2Department of Surgery, University of Calgary, Calgary, Alberta,Canada

3,4University of Glasgow, Glasgow, Scotland, United Kingdom

5Department of Surgery, Western University, London, Ontario, Canada

Corresponding Author: Richard Buckley, Department of Surgery, University of Calgary, Calgary, Alberta, Canada, Phone: +1 4036307741, e-mail:


Autografts, allografts, bone graft substitutes, and bone replacement materials have been utilized in isolation or in combination to fill bony defects and enhance fracture healing or arthrodesis in all subspecialties of orthopedics.

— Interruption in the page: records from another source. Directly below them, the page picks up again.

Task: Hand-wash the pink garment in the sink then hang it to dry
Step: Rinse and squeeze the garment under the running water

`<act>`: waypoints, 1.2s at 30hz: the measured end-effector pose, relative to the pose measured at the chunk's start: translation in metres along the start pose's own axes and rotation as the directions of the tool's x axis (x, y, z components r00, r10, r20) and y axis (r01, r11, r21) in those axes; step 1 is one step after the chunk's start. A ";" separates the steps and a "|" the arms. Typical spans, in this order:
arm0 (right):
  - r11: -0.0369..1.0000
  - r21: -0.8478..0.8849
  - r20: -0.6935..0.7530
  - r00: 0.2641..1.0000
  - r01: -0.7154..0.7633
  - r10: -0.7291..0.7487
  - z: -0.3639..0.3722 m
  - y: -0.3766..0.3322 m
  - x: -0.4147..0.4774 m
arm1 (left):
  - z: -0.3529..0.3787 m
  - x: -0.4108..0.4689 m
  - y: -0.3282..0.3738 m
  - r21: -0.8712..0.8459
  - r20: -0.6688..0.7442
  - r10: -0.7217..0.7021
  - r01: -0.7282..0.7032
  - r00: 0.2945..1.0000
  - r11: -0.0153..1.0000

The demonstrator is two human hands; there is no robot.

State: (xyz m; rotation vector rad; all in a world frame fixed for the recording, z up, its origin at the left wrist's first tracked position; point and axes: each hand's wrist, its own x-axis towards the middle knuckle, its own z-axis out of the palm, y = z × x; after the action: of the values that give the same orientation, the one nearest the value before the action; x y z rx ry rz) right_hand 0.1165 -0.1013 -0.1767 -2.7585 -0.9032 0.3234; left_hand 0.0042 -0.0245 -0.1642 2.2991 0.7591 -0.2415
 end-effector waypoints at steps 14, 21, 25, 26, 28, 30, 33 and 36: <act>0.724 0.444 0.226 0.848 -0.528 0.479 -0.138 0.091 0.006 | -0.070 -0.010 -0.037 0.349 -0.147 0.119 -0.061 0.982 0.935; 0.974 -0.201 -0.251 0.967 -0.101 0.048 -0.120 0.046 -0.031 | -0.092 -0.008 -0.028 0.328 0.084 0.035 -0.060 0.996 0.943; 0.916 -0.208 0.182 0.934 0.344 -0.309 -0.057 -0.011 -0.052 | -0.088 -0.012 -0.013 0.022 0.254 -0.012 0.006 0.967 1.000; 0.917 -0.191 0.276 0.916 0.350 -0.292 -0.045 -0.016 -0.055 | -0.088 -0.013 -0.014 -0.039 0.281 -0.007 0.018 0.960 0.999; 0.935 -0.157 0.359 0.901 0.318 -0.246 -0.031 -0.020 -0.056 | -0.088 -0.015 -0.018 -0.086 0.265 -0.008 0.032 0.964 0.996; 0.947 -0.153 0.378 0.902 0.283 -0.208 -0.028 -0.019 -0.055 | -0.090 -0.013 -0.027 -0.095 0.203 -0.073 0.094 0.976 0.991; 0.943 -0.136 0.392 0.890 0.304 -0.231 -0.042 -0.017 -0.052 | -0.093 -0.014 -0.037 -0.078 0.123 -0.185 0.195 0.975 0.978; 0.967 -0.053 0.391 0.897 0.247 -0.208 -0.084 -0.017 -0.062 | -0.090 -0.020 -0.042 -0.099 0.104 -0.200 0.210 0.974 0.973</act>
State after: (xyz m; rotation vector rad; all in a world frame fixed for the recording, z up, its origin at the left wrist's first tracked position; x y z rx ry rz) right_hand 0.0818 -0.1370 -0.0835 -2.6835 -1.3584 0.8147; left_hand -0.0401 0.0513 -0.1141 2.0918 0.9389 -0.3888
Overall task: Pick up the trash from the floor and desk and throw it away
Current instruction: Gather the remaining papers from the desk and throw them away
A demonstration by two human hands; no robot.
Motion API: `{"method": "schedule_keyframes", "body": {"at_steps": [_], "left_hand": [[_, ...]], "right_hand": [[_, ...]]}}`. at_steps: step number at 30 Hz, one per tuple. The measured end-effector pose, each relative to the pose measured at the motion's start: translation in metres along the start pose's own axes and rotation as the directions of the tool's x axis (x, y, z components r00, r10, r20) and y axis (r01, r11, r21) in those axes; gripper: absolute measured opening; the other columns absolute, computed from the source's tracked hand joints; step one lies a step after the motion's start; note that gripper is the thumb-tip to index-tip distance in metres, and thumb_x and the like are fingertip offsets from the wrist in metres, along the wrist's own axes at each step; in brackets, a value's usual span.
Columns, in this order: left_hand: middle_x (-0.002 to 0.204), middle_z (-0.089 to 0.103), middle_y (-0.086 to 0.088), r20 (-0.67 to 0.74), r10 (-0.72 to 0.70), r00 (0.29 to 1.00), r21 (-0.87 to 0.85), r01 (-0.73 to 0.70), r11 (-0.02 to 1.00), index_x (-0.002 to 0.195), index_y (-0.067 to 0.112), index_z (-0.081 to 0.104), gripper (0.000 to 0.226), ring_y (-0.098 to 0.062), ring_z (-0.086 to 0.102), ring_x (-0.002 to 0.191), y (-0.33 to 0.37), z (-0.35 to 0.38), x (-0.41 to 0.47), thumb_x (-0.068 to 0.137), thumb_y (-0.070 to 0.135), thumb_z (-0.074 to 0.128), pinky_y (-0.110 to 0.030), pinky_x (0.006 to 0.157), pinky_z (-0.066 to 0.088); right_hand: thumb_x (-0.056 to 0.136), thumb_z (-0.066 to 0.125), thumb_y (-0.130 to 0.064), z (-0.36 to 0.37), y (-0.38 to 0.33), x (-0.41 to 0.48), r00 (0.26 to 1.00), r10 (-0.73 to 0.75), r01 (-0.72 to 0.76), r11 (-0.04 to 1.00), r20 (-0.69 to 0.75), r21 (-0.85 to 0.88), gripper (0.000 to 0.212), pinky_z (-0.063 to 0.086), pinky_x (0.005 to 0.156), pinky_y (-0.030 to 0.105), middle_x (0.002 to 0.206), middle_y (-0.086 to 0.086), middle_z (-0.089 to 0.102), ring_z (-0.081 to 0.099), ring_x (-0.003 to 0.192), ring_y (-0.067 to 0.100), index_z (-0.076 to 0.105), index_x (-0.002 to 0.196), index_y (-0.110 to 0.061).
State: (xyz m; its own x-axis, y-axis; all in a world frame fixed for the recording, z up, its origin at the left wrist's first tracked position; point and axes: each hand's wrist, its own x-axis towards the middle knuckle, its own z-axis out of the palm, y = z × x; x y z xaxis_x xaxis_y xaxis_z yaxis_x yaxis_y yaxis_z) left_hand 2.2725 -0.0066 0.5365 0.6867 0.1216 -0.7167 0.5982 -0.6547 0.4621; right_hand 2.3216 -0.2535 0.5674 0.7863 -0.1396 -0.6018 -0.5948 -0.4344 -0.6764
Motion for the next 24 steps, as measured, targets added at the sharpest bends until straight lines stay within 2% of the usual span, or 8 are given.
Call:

Although there is a robust literature on the effect of bone grafts on managing large bone defects in long bones and arthrodesis, little has been published on the management of calcaneal bony defects. In this review, we aim to discuss the various options for calcaneal bony defects and the current clinical evidence behind each graft option.

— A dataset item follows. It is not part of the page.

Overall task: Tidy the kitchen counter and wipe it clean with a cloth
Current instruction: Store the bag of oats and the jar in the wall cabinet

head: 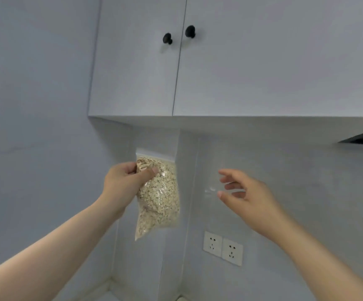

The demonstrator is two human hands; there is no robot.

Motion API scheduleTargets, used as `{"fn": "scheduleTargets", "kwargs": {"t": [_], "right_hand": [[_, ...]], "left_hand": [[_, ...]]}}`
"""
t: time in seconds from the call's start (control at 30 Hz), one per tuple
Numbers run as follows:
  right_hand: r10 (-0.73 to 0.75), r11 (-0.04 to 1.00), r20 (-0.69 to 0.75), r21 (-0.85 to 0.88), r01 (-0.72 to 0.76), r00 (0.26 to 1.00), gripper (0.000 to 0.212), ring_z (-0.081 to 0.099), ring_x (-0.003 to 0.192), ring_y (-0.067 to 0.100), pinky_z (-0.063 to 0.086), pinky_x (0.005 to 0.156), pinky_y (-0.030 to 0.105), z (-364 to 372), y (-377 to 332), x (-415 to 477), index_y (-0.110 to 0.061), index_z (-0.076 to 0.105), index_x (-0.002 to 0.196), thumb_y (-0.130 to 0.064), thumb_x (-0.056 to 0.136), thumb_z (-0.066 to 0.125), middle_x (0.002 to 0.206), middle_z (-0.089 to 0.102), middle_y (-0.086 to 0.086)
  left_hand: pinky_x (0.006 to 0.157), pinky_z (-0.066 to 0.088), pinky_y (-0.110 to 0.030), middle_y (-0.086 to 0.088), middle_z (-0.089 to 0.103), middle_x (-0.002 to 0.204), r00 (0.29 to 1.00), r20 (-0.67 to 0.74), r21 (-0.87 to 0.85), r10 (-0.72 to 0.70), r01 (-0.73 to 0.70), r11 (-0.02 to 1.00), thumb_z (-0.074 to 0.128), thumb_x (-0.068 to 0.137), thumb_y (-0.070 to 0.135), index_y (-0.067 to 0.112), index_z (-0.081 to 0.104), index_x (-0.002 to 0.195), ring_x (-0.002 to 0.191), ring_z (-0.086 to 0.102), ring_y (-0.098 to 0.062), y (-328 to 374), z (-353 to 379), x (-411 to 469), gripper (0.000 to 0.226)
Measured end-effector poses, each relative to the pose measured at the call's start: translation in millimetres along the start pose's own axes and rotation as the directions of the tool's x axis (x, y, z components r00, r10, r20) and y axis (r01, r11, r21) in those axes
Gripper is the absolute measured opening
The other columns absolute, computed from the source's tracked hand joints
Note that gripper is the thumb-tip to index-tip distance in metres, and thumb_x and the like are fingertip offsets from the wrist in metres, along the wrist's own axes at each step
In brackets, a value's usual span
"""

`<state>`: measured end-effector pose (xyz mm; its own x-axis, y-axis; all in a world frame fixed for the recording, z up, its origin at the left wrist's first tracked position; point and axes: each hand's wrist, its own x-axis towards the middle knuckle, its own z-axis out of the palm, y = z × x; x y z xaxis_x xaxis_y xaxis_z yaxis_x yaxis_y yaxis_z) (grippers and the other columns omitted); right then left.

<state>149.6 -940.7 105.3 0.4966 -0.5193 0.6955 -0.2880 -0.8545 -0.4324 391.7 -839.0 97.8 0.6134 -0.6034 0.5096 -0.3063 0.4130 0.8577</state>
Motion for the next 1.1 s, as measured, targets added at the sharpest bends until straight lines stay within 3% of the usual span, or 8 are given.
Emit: {"fn": "scheduleTargets", "kwargs": {"t": [0.17,0.37,0.53,0.7,0.77,0.87,1.0,1.1], "right_hand": [[-0.232,0.961,-0.097,-0.179,0.212,0.968,0.037,0.057,0.097,0.008,0.046,0.090,0.024,-25.4,-56.2,66.2,-0.022,0.056,0.124,-0.019,0.088,0.062,0.106,0.060,-0.006],[-0.308,0.909,-0.091,-0.323,0.264,0.947,0.043,0.053,0.106,0.013,0.043,0.095,0.032,-29.4,-96.7,125.9,-0.021,0.052,0.129,-0.023,0.087,0.061,0.115,0.057,-0.003],[-0.387,0.688,-0.032,-0.676,0.265,0.922,0.057,0.038,0.127,0.022,0.026,0.103,0.032,-15.0,-103.6,168.5,-0.018,0.043,0.138,-0.036,0.086,0.059,0.137,0.043,0.002],[-0.418,0.793,-0.274,-0.575,0.201,0.866,0.062,0.035,0.127,0.029,0.028,0.106,0.034,-14.6,-127.7,222.1,-0.004,0.031,0.143,-0.026,0.090,0.055,0.141,0.036,0.012],[-0.402,0.838,-0.338,-0.510,0.193,0.851,0.063,0.036,0.126,0.029,0.032,0.101,0.032,-18.4,-141.7,244.3,-0.004,0.027,0.143,-0.020,0.088,0.055,0.139,0.035,0.011],[-0.355,0.877,-0.348,-0.444,0.181,0.867,0.057,0.044,0.119,0.028,0.037,0.088,0.030,-23.0,-158.2,269.3,-0.005,0.033,0.138,-0.015,0.087,0.053,0.134,0.039,0.009],[-0.282,0.910,-0.322,-0.388,0.146,0.904,0.038,0.050,0.106,0.025,0.037,0.078,0.028,-31.6,-166.2,284.8,-0.014,0.051,0.123,-0.020,0.085,0.054,0.119,0.049,0.003],[-0.268,0.948,-0.322,-0.258,0.188,0.908,0.025,0.049,0.088,0.024,0.038,0.071,0.027,-36.2,-165.9,289.3,-0.016,0.058,0.106,-0.020,0.081,0.058,0.098,0.050,0.002]], "left_hand": [[0.080,0.056,-0.043,-0.008,0.074,0.079,0.986,-0.081,0.018,0.149,-0.148,0.989,0.080,0.075,0.027,0.008,0.074,0.082,0.079,0.072,-0.027,48.8,-6.2,41.5,0.021],[0.063,0.045,-0.032,-0.018,0.067,0.072,0.958,-0.151,0.041,0.245,-0.242,0.969,0.081,0.072,0.034,-0.004,0.066,0.079,0.065,0.060,-0.020,77.7,-23.4,75.0,0.041],[0.060,0.033,-0.031,-0.006,0.049,0.065,0.947,-0.166,0.045,0.275,-0.271,0.962,0.081,0.071,0.035,-0.012,0.055,0.079,0.060,0.045,-0.017,88.5,-33.2,93.6,0.054],[0.043,0.038,-0.022,-0.009,0.052,0.069,0.935,-0.160,0.065,0.316,-0.310,0.949,0.079,0.074,0.032,-0.014,0.057,0.082,0.059,0.051,-0.019,99.1,-42.5,107.7,0.051],[0.054,0.042,-0.027,-0.019,0.059,0.071,0.931,-0.147,0.061,0.335,-0.330,0.942,0.080,0.068,0.039,-0.012,0.060,0.085,0.062,0.055,-0.020,103.8,-46.9,115.2,0.057],[0.065,0.043,-0.033,-0.028,0.066,0.087,0.917,-0.139,0.086,0.375,-0.366,0.927,0.075,0.055,0.051,-0.007,0.063,0.087,0.065,0.062,-0.025,108.8,-52.2,125.5,0.067],[0.067,0.045,-0.035,-0.026,0.067,0.087,0.890,-0.127,0.150,0.437,-0.418,0.896,0.072,0.054,0.054,-0.005,0.064,0.086,0.079,0.067,-0.041,112.6,-53.9,134.0,0.068],[0.065,0.042,-0.033,-0.028,0.065,0.086,0.880,-0.116,0.168,0.461,-0.440,0.882,0.072,0.056,0.053,-0.006,0.063,0.087,0.067,0.065,-0.035,111.7,-55.8,131.7,0.068]]}}
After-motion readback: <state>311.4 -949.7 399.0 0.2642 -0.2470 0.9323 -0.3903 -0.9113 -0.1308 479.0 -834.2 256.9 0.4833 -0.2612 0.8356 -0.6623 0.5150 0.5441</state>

How to cite this article: Lee JM, Buckley R, Clark A, et al. Surgical Options for Calcaneal Bony Defects: Current Clinical Evidence. J Foot Ankle Surg (Asia Pacific) 2022;9(2):56-60.

Source of support: Nil

Conflict of interest: None

Keywords: Best evidence, Bone substitute, Calcaneal fracture


Bony defects that alter the alignment, height, and/or width of the calcaneus can lead to significant changes in gait mechanics, pain with weight-bearing, and may ultimately result in a secondary amputation.1,2 Accordingly, surgical management must be carefully planned regardless of the bony defect’s etiology (trauma, fracture nonunion, infection, or tumor).3 The surgeon should consider the quality of surrounding soft tissues and blood supply, the size of the defect, and patient factors (age, presence of comorbidities, nutritional status, and smoking) prior to selecting an appropriate surgical graft option.3

Autografts, allografts, bone graft substitutes, and bone replacement materials have been utilized in isolation or in combination to fill bony defects and enhance fracture healing or arthrodesis in all subspecialties of Orthopedics.4,5 Although there is a robust literature on the effect of bone grafts on managing large bone defects in long bones and arthrodesis, little has been published on the management of calcaneal bony defects.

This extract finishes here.